The 2010 FIFA World Cup South Africa™ marked another milestone in a long transformation in German football, a process which has only accelerated since then. Creativity, attractive passing and a focus on attack are the hallmarks of a new generation now seeking to make history under the guidance of Joachim Low. The immediate target is no less than winning next summer's UEFA EURO 2012, for which Germany can seal a direct qualifying berth by beating Austria in Gelsenkirchen tomorrow evening.

Such is the confidence in the Nationalelf camp at present, the continental showdown in Poland and Ukraine is regarded as only a step on the way to the biggest prize in world football, as Philipp Lahm, Mezut Ozil and company are plotting to topple Spain as world champions at Brazil 2014. At the Preliminary Draw in Rio de Janeiro a few weeks ago, Germany team manager Oliver Bierhoff gave FIFA.com an intriguing insight into the squad's current thinking.

FIFA.com: Oliver, we last interviewed you around 18 months ago, when we were together at the Final Draw for South Africa 2010 in Cape Town. How would you rate Germany's progress in the meantime?
Oliver Bierhoff:
Our development has been totally positive, especially with such a young team. Before the finals in 2010, we weren't sure where we stood, due to our general lack of experience and the loss of Michael Ballack to injury. The most striking thing, even more than the fact we finished third, was what the world saw from a German team. We were a truly functioning unit, and we played creative and attractive football.

We've developed a style of our own, and the idea is to replace the Spanish, not copy them. You could describe our style as a little more dynamic.

Oliver Bierhoff

The team has been largely rebuilt and has a new look. Is this genuinely a new Germany?
Teams generally reflect the society they're drawn from. That's something we see over and over again, especially in football. The way we operate is a model of practical integration. Our junior national teams feature increasing numbers of kids from immigrant backgrounds, but who have grown up in Germany. Their roots are elsewhere, but they feel German. They draw on two cultures, and I believe that's been a real and visible factor in the football we've been playing. In my opinion, one of the best and abiding images was Cacau, a Christian with Brazilian roots, celebrating a goal with Mezut Ozil, a Muslim from a Turkish background. Ozil jumped on to Cacau's shoulders, and they gazed up into the stands, both wearing Germany shirts. It was wonderfully symbolic.
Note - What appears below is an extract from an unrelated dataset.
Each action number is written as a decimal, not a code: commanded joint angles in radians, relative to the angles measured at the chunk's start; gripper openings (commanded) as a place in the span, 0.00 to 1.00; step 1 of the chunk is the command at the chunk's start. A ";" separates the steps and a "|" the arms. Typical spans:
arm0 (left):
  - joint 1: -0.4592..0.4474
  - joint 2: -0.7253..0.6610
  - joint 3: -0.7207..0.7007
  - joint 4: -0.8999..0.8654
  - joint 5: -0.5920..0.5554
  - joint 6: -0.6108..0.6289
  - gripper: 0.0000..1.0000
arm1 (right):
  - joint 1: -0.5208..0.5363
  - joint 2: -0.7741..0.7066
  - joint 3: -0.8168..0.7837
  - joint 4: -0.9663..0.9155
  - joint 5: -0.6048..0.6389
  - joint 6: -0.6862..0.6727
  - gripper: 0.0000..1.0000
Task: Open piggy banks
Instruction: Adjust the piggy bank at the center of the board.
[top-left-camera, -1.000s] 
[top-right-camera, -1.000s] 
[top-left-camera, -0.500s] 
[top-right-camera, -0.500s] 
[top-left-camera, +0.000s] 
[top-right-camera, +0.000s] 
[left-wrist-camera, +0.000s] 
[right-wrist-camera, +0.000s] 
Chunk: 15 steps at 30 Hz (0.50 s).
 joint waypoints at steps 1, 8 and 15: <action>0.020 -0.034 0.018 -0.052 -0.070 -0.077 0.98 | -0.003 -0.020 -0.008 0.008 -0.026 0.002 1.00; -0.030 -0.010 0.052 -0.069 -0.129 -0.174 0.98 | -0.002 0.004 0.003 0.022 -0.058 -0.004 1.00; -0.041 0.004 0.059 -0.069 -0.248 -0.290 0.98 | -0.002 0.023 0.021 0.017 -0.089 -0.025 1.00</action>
Do Germany boast any world-class players?
We'll be getting a couple, and I'm sticking by that statement. I also always evaluate a player in terms of his club. The German Bundesliga has become incredibly strong, naturally led off by Bayern Munich, who are currently supplying a large block of players to the national team. But when you see Ozil and [Sami] Khedira head off for Real Madrid and become regulars there, it shows you how good they are. We have a number of young players who could become world-class stars, and we also have Bastian Schweinsteiger and Philipp Lahm of course. So what we need now is a trophy. That's what makes you a global star. Just think of Ronaldo or Zinedine Zidane - they won major international honours with their national teams or clubs.

Which brings us neatly on to the next question: why might Germany win EURO 2012?
Because the core of the team is still together, and has been enhanced by new, young players with excellent prospects: Mario Goetze for example. The team has matured and we've also undergone a change in mentality. I believe our players won't be satisfied with third place from now on.

There are just under three years until the 2014 FIFA World Cup. What are your first impressions here in Rio de Janeiro?
Everyone's already looking forward to Brazil. You sense that everyone lives and breathes football here. The warmth and passion of the Brazilians is wonderful.

Can Germany win the FIFA World Cup next time out?
I'd like us to follow a similar development curve to Spain, by which I mean that a team grows together over a period of years and becomes a tight unit. I do believe Germany will again be among the favourites in 2014.

The media are making frequent comparisons between Spain and Germany at present. Are you planning to copy the reigning European and world champions?
We've developed a style of our own, and the idea is to replace the Spanish, not copy them. That would be a false move and arguably the wrong solution, because Spain simply boast such fantastic footballers. You could describe our style as a little more dynamic, based less on long spells in possession, and more on rapid switching from defence to attack and an aggressive approach.